> **What is expected**
Please retype the material beneath this task exactly, starting with its first line and finishing with the line containing "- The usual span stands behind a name".

═════ Data under study ═════

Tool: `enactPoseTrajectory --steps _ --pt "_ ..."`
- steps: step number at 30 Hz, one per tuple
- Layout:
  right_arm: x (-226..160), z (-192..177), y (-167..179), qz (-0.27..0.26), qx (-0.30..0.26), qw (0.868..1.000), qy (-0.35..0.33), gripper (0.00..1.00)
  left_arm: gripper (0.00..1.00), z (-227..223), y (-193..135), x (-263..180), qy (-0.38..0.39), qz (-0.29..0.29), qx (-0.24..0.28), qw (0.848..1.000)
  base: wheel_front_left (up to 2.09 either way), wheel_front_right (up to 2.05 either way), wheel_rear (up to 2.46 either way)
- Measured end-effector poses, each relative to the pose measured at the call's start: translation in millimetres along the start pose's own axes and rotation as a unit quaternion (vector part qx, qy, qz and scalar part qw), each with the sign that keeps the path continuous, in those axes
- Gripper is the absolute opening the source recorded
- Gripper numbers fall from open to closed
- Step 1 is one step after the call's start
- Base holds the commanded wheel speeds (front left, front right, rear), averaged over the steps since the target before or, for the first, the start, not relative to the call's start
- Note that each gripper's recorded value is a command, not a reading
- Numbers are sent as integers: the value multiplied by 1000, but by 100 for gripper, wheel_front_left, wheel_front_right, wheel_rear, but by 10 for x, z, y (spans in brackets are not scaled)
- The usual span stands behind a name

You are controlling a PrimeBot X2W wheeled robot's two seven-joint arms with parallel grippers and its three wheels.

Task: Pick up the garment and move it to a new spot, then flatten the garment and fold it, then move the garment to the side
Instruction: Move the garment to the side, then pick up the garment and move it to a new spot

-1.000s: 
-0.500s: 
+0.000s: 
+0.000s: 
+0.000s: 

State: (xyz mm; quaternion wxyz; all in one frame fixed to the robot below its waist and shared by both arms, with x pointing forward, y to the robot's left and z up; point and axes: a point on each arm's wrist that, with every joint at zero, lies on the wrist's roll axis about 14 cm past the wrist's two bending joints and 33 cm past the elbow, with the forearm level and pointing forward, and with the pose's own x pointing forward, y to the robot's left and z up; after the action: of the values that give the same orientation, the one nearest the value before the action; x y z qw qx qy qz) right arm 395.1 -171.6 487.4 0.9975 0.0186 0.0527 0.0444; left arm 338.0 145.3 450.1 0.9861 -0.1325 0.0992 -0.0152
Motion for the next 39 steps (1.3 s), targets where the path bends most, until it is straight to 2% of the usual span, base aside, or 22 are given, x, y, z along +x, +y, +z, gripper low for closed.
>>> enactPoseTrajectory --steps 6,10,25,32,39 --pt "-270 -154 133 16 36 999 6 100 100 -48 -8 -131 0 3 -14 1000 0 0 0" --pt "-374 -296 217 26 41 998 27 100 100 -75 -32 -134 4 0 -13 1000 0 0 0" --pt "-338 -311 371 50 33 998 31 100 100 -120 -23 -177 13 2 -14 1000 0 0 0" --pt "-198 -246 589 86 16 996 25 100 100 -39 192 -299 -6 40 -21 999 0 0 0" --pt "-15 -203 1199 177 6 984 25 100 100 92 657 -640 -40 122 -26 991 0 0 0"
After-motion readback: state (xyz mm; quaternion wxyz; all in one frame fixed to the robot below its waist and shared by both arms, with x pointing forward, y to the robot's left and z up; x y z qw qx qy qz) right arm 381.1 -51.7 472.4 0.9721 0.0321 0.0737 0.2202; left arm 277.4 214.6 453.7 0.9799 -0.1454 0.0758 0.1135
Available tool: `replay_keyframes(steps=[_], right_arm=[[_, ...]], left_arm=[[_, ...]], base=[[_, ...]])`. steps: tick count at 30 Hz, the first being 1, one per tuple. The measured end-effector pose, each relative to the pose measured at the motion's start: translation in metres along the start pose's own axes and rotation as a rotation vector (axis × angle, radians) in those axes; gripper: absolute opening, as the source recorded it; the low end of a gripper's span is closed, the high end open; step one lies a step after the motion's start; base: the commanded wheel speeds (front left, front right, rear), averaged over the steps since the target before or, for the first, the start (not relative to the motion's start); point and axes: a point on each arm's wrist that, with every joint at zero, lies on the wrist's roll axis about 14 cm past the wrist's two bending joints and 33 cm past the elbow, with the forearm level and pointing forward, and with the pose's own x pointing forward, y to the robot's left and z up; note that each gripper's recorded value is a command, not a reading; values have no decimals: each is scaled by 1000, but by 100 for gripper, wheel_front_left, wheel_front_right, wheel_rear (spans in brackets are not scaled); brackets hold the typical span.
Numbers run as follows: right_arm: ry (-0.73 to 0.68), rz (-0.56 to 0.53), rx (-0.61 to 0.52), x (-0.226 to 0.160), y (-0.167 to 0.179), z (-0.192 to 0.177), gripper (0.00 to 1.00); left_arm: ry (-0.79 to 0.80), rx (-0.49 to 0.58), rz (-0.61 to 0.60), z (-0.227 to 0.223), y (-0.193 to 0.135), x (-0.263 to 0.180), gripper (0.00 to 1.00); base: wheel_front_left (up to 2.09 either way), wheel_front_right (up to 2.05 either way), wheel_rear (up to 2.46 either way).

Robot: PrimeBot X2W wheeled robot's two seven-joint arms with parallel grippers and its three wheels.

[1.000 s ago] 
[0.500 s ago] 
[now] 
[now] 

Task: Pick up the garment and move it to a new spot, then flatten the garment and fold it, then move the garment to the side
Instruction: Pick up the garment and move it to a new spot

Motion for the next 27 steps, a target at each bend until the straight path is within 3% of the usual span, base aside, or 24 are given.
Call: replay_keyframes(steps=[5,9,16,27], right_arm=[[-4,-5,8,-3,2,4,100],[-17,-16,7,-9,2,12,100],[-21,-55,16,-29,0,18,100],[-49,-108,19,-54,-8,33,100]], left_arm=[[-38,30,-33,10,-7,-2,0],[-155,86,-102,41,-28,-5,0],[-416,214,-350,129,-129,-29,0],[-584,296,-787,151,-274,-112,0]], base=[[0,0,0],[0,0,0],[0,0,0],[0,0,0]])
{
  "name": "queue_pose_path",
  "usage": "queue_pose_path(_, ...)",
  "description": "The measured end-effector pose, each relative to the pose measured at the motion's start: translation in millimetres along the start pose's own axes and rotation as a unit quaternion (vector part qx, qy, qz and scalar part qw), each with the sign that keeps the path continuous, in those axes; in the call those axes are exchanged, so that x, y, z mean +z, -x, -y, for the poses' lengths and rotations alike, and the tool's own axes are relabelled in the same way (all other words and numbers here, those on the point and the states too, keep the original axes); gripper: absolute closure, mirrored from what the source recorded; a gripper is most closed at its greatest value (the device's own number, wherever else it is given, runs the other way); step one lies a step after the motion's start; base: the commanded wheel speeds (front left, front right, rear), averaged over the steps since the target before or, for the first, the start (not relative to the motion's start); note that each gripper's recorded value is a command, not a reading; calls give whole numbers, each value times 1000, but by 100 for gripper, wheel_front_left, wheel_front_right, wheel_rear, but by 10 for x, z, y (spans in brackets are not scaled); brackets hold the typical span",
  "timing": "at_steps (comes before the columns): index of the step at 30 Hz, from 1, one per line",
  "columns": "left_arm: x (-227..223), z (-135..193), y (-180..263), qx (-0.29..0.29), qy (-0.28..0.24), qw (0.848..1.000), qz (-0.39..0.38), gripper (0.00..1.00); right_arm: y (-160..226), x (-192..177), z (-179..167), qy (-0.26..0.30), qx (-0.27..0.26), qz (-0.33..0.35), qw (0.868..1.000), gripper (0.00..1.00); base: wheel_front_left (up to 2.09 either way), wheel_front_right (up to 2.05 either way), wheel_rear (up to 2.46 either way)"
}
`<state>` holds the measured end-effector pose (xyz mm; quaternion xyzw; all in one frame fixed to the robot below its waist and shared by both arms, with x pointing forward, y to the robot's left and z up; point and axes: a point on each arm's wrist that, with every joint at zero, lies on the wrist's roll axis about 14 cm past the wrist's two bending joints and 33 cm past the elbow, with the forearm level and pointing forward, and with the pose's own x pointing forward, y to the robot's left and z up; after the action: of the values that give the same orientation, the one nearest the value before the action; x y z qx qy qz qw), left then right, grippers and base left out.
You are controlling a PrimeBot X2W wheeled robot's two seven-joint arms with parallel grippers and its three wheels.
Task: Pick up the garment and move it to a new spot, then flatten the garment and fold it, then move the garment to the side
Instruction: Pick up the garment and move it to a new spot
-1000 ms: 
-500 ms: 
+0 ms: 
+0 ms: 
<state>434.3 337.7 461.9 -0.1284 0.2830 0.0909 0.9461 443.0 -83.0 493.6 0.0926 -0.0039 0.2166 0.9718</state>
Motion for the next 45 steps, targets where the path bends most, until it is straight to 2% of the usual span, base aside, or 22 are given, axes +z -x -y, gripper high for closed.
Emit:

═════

> **Result of the task**
Tool: `enactPoseTrajectory --steps _ --pt "_ ..."`
- steps: step number at 30 Hz, one per tuple
- Layout:
  right_arm: x (-226..160), z (-192..177), y (-167..179), qz (-0.27..0.26), qx (-0.30..0.26), qw (0.868..1.000), qy (-0.35..0.33), gripper (0.00..1.00)
  left_arm: gripper (0.00..1.00), z (-227..223), y (-193..135), x (-263..180), qy (-0.38..0.39), qz (-0.29..0.29), qx (-0.24..0.28), qw (0.848..1.000)
  base: wheel_front_left (up to 2.09 either way), wheel_front_right (up to 2.05 either way), wheel_rear (up to 2.46 either way)
- Measured end-effector poses, each relative to the pose measured at the call's start: translation in millimetres along the start pose's own axes and rotation as a unit quaternion (vector part qx, qy, qz and scalar part qw), each with the sign that keeps the path continuous, in those axes
- Gripper is the absolute opening the source recorded
- Gripper numbers fall from open to closed
- Step 1 is one step after the call's start
- Base holds the commanded wheel speeds (front left, front right, rear), averaged over the steps since the target before or, for the first, the start, not relative to the call's start
- Note that each gripper's recorded value is a command, not a reading
- Numbers are sent as integers: the value multiplied by 1000, but by 100 for gripper, wheel_front_left, wheel_front_right, wheel_rear, but by 10 for x, z, y (spans in brackets are not scaled)
- The usual span stands behind a name

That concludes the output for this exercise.